* **What you will do**
Pull out of the data below the stretch of lines bounded by the one containing "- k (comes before" and the one containing "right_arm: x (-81", both bounds included, unchanged.

• • • •

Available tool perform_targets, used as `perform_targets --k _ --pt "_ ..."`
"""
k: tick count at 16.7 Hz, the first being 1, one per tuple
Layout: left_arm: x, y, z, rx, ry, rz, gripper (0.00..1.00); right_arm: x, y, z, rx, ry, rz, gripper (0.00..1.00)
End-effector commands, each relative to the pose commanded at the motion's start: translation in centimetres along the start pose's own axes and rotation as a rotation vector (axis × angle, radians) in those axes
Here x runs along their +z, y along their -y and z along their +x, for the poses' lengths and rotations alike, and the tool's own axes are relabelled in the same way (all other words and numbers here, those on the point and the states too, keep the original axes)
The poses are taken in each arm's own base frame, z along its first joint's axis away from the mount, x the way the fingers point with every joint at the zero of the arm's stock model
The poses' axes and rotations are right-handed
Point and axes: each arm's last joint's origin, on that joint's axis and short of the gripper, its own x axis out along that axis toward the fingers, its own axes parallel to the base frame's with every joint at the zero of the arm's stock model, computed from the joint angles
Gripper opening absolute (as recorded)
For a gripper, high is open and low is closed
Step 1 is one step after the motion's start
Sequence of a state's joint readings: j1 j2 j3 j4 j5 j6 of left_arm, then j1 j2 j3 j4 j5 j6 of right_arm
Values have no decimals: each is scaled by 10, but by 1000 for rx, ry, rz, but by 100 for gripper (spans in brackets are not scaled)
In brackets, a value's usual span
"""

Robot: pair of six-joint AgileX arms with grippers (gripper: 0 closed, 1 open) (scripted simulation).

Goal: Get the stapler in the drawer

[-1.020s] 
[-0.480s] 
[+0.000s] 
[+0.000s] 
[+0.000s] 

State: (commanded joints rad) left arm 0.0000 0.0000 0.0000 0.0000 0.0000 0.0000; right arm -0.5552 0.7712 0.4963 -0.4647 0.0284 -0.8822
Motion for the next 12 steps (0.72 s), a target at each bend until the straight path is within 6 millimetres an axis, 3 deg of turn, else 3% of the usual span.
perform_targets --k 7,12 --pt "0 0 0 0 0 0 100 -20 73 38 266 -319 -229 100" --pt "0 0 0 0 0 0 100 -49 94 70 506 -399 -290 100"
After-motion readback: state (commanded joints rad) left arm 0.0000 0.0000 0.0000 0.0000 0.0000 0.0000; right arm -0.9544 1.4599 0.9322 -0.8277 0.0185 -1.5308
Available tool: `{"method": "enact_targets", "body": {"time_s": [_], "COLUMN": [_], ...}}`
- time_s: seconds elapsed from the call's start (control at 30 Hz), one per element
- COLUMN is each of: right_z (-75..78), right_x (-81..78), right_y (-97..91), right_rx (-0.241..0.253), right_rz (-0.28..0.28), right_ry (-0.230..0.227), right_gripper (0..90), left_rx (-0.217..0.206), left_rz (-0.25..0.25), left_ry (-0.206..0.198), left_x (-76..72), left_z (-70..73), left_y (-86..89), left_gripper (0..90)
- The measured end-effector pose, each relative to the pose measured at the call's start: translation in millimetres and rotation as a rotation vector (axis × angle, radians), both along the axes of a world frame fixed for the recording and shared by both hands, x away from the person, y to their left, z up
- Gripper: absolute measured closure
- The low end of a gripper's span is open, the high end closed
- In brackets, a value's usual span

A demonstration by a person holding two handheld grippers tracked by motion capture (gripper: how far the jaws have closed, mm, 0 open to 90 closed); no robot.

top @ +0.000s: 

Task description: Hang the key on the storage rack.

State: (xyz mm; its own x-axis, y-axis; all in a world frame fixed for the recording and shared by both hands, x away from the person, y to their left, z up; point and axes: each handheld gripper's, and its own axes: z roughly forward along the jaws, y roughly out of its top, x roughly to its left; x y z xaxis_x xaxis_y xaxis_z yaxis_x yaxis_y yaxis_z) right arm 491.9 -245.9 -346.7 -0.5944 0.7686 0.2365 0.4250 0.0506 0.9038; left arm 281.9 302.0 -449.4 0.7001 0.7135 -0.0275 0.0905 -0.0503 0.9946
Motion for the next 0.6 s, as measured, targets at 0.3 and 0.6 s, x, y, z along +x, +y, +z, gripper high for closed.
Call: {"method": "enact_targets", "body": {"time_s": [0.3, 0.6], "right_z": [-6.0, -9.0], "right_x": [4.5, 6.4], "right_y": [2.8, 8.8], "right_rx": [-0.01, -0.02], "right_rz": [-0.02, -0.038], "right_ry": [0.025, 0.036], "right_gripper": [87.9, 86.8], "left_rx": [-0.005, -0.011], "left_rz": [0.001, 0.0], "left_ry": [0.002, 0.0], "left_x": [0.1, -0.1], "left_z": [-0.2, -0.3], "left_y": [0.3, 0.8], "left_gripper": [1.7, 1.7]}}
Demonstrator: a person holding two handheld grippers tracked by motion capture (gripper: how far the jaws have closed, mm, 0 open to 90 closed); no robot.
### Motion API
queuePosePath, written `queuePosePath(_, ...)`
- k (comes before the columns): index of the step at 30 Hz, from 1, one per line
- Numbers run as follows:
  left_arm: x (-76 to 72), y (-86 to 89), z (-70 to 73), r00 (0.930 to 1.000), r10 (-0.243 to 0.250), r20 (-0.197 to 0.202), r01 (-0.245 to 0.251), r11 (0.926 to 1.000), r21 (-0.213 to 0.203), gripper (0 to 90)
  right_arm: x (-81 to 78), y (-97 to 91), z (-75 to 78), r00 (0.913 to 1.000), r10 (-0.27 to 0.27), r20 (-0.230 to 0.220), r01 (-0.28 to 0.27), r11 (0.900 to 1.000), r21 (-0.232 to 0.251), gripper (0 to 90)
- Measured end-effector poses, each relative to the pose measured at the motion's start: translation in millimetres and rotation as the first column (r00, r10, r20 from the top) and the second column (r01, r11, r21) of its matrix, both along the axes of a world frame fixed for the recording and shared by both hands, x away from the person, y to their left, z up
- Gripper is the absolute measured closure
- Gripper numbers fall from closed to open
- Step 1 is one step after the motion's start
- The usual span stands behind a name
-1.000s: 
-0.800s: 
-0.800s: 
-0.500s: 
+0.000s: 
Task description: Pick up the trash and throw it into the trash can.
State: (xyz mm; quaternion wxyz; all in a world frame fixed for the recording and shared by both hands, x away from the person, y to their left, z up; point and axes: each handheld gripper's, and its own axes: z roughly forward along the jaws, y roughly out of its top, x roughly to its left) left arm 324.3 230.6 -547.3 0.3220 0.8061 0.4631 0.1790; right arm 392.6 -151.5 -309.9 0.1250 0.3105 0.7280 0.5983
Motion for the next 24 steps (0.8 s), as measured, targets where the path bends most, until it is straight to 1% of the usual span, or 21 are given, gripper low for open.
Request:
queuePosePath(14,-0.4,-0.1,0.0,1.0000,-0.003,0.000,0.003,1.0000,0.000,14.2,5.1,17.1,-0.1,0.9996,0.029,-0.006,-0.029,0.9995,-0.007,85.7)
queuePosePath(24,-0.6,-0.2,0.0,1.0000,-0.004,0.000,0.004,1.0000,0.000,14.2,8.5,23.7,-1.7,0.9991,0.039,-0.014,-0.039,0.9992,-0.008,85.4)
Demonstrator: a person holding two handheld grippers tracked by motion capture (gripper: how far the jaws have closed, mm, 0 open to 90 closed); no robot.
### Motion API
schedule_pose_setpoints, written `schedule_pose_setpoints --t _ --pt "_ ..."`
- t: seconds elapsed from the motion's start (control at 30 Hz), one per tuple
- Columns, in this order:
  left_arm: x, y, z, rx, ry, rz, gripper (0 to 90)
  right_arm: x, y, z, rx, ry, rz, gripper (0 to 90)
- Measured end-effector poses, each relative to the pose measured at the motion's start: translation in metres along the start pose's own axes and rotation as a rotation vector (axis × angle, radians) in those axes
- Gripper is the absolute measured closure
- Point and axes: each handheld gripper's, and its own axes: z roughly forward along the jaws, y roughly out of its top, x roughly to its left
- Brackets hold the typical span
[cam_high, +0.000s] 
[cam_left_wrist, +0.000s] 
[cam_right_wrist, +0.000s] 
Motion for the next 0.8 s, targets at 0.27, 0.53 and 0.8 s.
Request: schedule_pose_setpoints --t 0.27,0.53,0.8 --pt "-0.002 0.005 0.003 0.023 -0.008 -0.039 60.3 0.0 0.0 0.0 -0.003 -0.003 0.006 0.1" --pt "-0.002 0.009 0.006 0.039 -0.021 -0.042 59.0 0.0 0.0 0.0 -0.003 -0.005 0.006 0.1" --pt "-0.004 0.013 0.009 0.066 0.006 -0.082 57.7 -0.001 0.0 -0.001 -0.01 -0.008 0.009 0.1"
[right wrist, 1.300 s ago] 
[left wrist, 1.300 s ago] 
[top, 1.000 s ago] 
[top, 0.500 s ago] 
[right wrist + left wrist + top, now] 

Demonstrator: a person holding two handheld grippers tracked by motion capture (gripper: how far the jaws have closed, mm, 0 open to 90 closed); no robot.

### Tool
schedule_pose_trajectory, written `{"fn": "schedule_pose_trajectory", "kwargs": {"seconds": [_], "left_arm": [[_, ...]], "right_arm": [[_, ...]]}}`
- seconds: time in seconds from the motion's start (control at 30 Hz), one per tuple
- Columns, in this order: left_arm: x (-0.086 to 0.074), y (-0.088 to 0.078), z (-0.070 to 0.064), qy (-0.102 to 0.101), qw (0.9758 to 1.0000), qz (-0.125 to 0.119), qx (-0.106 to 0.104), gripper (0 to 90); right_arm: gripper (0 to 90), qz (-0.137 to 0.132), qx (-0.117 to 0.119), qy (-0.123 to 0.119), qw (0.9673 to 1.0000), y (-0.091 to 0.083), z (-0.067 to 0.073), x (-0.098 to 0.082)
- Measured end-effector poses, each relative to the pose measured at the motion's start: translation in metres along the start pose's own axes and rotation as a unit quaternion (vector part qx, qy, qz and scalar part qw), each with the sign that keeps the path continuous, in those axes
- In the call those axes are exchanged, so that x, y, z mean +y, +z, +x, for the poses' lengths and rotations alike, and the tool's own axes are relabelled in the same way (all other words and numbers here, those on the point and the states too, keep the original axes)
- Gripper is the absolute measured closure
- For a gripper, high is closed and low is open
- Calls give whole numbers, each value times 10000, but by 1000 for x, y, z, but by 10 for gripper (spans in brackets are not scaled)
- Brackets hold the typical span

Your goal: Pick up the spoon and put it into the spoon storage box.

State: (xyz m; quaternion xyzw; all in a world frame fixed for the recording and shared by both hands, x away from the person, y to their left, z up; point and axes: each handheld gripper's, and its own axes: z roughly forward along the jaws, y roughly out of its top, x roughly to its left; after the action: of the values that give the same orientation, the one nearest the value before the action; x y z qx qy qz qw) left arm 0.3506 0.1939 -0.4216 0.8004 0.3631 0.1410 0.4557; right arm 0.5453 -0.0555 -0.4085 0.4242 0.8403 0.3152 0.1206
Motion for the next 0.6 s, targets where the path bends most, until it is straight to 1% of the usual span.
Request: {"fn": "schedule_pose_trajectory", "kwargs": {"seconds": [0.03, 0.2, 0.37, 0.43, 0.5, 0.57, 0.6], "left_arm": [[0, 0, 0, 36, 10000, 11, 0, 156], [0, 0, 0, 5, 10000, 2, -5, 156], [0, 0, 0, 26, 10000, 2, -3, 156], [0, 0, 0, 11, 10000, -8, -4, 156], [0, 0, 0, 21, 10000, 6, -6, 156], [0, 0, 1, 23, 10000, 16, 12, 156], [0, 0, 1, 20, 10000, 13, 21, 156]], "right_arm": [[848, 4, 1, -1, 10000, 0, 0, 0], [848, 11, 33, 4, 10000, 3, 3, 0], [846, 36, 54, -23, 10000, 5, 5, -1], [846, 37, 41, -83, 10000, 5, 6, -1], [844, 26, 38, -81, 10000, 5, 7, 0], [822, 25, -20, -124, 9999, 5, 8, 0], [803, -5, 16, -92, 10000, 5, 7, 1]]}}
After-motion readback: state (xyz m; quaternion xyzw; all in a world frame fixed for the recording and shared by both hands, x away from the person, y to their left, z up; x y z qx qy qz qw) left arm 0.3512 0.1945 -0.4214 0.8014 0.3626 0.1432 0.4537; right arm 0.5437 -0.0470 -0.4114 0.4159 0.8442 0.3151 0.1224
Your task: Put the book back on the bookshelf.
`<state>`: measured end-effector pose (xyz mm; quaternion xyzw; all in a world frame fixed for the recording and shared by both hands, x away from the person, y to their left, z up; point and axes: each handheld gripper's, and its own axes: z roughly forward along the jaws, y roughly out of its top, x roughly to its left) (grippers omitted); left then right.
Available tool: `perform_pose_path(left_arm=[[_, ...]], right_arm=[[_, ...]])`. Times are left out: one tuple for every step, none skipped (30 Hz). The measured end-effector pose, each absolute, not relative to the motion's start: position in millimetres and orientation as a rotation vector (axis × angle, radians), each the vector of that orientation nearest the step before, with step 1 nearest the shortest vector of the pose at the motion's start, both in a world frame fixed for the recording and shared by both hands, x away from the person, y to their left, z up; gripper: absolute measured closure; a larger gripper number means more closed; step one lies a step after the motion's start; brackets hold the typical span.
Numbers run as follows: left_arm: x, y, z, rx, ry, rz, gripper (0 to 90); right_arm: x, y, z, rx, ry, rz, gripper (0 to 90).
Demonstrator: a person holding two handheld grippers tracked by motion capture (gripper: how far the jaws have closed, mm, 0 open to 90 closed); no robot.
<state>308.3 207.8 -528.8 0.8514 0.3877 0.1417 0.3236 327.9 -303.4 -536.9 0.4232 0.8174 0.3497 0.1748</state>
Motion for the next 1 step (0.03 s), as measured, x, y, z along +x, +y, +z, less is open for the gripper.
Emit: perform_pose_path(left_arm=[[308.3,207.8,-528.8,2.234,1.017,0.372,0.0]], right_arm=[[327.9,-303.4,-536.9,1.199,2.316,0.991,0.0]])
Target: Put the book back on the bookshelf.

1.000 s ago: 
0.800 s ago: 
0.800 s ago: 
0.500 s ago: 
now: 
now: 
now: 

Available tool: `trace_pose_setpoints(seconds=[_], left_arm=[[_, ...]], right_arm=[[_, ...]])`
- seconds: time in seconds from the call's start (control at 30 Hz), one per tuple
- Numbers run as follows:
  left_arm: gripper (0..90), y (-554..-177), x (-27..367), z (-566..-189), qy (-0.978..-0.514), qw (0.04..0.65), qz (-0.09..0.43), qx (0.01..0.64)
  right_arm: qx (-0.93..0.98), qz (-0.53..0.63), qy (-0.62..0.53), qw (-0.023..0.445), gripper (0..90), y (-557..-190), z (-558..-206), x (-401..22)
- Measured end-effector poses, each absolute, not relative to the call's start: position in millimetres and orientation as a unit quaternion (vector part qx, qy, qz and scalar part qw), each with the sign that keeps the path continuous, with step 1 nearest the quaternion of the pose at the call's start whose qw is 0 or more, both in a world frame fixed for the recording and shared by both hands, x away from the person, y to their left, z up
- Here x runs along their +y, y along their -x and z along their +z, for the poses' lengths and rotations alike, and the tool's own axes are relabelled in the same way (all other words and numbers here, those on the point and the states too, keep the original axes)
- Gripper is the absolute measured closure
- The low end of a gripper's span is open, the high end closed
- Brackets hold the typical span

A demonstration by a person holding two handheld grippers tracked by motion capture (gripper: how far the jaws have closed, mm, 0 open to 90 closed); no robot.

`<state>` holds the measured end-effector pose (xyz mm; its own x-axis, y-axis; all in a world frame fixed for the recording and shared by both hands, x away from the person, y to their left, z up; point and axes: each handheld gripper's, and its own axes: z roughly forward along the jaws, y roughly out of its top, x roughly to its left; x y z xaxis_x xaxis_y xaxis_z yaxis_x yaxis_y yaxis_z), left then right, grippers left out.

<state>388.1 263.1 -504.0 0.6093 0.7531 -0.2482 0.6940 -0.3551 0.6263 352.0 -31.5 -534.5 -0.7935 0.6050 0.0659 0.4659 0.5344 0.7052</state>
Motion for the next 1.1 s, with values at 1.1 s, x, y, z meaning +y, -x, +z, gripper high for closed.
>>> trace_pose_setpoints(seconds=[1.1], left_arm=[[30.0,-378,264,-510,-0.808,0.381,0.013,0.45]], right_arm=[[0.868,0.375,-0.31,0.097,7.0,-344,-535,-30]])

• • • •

* **Written solution**
- k (comes before the columns): index of the step at 30 Hz, from 1, one per line
- Numbers run as follows:
  left_arm: x (-76 to 72), y (-86 to 89), z (-70 to 73), r00 (0.930 to 1.000), r10 (-0.243 to 0.250), r20 (-0.197 to 0.202), r01 (-0.245 to 0.251), r11 (0.926 to 1.000), r21 (-0.213 to 0.203), gripper (0 to 90)
  right_arm: x (-81 to 78), y (-97 to 91), z (-75 to 78), r00 (0.913 to 1.000), r10 (-0.27 to 0.27), r20 (-0.230 to 0.220), r01 (-0.28 to 0.27), r11 (0.900 to 1.000), r21 (-0.232 to 0.251), gripper (0 to 90)

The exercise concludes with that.